Debt: US government bonds, issued by the Treasury. Promises to pay for your healthcare is not “debt,” and if the government reneges on that promise it’s not a “default.”
If a $100 bond comes due, the Treasury can sell a new $100 bond to pay off the principal without increasing the total amount of debt. And there’s still $2.5 trillion of tax revenue coming in. That’s plenty to cover interest payments. If anything, the law is pretty clear that interest payments on the debt are the last thing the government can stop paying, not the first.

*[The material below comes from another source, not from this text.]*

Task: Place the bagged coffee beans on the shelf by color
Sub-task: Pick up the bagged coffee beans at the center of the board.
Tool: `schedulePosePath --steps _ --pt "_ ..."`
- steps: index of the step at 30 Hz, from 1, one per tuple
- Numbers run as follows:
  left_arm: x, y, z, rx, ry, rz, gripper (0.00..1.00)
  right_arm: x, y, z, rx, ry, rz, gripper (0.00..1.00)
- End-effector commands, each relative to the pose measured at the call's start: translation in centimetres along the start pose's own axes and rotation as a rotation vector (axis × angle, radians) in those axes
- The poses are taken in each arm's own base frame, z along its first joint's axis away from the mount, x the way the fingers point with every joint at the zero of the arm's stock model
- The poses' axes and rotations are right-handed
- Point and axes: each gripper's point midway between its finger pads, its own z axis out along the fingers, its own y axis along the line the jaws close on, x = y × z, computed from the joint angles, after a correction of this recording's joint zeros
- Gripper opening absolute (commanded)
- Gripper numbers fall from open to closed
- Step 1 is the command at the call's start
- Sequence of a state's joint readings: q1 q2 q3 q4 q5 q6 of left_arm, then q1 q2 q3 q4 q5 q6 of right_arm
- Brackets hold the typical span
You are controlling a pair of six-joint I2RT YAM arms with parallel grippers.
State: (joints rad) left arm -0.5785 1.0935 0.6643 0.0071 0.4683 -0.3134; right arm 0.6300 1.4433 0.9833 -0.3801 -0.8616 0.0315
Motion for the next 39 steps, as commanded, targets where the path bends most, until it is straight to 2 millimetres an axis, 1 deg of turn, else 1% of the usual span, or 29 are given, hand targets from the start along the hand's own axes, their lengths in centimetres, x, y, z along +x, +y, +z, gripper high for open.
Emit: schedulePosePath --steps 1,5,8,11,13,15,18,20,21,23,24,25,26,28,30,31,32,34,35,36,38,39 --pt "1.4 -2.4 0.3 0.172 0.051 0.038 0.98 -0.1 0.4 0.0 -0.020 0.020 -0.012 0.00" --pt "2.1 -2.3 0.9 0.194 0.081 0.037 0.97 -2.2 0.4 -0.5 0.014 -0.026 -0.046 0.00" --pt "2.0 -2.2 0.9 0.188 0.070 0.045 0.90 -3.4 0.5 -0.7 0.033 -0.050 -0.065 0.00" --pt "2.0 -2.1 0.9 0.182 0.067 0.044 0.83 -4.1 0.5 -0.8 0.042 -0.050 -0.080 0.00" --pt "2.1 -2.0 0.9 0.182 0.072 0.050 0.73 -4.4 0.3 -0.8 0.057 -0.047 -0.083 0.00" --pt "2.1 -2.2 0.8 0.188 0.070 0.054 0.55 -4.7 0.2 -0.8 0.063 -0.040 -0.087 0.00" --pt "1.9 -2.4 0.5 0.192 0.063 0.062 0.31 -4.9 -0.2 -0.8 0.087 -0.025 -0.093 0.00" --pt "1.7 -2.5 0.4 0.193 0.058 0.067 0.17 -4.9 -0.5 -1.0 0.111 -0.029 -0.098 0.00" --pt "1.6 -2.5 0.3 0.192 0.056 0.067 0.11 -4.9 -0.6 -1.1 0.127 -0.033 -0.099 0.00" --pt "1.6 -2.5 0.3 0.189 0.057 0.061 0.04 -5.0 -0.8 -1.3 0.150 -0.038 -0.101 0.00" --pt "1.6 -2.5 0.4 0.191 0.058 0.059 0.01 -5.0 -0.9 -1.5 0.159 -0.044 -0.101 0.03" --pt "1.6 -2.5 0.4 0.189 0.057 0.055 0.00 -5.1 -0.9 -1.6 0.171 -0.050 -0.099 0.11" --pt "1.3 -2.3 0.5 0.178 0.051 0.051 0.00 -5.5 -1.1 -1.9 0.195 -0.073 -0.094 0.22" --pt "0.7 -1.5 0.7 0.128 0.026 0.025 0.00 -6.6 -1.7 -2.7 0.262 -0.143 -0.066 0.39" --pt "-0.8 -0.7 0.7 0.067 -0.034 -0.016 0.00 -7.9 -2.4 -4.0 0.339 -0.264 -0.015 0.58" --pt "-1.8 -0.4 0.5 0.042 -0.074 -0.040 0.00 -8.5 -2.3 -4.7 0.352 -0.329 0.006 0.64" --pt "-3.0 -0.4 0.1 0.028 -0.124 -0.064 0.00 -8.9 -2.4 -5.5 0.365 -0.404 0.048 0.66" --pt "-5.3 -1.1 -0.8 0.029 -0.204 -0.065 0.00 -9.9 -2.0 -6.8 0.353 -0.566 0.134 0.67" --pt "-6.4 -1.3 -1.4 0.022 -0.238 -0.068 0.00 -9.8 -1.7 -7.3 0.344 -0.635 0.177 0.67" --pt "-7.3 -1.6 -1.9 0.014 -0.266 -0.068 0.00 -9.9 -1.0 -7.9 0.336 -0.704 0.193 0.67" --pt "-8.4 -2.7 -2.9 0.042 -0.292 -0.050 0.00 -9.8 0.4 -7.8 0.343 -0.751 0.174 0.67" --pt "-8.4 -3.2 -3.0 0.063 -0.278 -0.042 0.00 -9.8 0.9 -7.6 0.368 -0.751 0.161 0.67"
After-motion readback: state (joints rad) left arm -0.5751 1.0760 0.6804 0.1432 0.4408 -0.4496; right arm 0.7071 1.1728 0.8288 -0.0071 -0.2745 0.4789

This is simply a red herring. Social security checks might stop, farm price support payments might stop, they might have to send the TSA home from airports and let the NRA take care of security (joke here, please don’t go nuts). All this might cause a lot of hardship, but there is nothing forcing the government to default. Default would be a choice.
Golly! Now where have you heard this before?**
Parse [Krugman’s piece] carefully for Clintonian veracity. “Defaulting on its obligations” could mean not paying promised farm price supports, or delaying payments (as the State of Illinois does) to vendors, not actual default on Federal debt. So it’s just a nanometer this side of factually incorrect. But you’d have to be very knowledgeable not to infer from the following sentence “disastrous effect on financial markets” that Krugman is not talking about actual “default” (a term meaning “not paying back bonds”) from this more metaphorical sort of “default” (meaning breaking an implicit promise).
How ill-served we are by our Smart People financial commentariat when everyone on up to Paul Krugman the Nobel-Prize winner is being more misleading than “The Crimson Reach”.